**TRY IT:** Only lines containing "where" are wanted from the data below. Copy those lines.

**EXERCISE DATA:**

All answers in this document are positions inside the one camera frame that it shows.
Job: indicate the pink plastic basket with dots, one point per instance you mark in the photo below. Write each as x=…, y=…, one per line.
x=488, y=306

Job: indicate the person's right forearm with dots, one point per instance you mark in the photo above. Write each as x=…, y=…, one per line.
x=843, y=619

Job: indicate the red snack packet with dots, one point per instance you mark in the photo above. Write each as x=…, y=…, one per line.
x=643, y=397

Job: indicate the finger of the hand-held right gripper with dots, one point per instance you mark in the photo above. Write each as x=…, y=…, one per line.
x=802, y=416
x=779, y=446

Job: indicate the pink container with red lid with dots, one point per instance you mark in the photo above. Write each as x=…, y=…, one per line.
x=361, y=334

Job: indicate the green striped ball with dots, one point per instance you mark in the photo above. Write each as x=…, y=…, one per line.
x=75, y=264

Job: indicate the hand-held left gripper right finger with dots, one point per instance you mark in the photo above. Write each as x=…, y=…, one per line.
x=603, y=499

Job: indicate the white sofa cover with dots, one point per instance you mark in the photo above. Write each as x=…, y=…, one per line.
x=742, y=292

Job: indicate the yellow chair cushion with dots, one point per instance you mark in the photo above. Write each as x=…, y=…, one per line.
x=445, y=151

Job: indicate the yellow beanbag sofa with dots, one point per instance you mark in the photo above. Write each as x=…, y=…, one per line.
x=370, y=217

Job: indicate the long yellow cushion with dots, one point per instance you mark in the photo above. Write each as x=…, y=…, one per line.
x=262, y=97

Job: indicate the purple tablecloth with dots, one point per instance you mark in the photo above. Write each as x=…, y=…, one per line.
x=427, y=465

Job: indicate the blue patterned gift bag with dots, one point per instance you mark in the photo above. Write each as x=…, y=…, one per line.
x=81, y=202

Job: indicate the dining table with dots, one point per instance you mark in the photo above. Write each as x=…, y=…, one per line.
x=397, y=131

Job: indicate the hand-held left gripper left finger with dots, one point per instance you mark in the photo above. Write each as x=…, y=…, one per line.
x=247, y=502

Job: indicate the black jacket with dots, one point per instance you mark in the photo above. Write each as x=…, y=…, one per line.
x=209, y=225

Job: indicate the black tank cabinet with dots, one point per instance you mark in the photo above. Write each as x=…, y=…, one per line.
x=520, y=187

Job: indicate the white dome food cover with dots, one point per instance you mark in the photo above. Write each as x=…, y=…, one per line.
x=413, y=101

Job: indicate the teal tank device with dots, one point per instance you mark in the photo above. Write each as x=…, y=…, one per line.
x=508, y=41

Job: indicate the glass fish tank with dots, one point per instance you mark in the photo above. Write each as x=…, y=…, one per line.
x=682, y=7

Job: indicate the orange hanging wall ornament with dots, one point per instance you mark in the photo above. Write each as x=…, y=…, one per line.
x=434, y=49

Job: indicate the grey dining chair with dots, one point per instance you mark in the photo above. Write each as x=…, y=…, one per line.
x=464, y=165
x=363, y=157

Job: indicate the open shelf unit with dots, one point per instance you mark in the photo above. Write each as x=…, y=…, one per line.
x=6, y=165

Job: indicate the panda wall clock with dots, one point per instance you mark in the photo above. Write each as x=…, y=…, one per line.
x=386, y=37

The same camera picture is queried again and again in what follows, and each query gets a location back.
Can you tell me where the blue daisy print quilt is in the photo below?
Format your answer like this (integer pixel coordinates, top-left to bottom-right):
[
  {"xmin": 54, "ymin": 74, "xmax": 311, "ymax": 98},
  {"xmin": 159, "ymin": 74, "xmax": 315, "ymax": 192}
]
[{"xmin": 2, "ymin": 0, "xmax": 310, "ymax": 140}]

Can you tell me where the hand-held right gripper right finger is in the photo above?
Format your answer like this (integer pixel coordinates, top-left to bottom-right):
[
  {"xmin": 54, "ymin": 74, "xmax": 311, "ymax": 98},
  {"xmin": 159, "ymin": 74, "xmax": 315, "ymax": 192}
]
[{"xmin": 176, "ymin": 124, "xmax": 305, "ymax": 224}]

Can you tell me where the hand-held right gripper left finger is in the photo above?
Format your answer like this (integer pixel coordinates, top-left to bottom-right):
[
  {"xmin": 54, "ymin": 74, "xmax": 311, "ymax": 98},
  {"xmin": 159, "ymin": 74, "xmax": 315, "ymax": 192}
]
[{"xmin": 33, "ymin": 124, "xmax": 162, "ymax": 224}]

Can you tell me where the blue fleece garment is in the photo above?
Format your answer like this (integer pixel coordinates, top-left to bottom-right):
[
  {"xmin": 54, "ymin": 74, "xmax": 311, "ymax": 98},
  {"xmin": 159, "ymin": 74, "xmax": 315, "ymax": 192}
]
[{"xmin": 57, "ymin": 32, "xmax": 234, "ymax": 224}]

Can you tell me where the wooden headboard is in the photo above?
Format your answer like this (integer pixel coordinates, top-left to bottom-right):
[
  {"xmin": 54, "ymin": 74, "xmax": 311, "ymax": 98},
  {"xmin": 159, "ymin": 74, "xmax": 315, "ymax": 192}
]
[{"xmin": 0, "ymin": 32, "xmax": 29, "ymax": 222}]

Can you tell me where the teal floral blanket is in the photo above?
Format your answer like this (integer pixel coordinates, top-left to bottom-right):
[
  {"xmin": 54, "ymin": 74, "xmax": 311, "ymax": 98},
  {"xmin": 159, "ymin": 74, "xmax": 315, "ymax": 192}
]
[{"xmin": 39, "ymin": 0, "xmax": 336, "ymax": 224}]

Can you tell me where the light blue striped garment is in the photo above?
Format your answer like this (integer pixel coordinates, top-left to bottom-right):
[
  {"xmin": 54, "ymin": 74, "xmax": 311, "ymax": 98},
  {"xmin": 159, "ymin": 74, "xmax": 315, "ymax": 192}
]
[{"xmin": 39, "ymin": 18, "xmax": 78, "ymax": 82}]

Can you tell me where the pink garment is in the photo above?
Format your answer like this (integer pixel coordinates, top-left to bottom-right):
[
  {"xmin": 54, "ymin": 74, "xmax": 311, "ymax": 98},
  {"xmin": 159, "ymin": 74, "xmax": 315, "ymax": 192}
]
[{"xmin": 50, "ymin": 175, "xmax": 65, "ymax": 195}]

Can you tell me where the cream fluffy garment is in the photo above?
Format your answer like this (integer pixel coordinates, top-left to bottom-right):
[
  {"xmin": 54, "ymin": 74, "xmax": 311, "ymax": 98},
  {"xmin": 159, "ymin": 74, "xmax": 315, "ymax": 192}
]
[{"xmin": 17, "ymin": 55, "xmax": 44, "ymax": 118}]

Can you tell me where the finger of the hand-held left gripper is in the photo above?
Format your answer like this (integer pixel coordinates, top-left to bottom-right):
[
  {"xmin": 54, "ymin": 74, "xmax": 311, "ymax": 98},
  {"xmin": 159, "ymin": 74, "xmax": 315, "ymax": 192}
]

**SOLVED EXERCISE:**
Can you tell me where the blue daisy print quilt is in the photo below?
Can you tell me where the hand-held right gripper right finger is in the photo above?
Can you tell me where the hand-held right gripper left finger is in the photo above?
Can you tell me where the blue fleece garment is in the photo above?
Can you tell me where the wooden headboard is in the photo above?
Can you tell me where the teal floral blanket is in the photo above?
Can you tell me where the light blue striped garment is in the photo above?
Can you tell me where the pink garment is in the photo above?
Can you tell me where the cream fluffy garment is in the photo above?
Can you tell me where the finger of the hand-held left gripper is in the photo above?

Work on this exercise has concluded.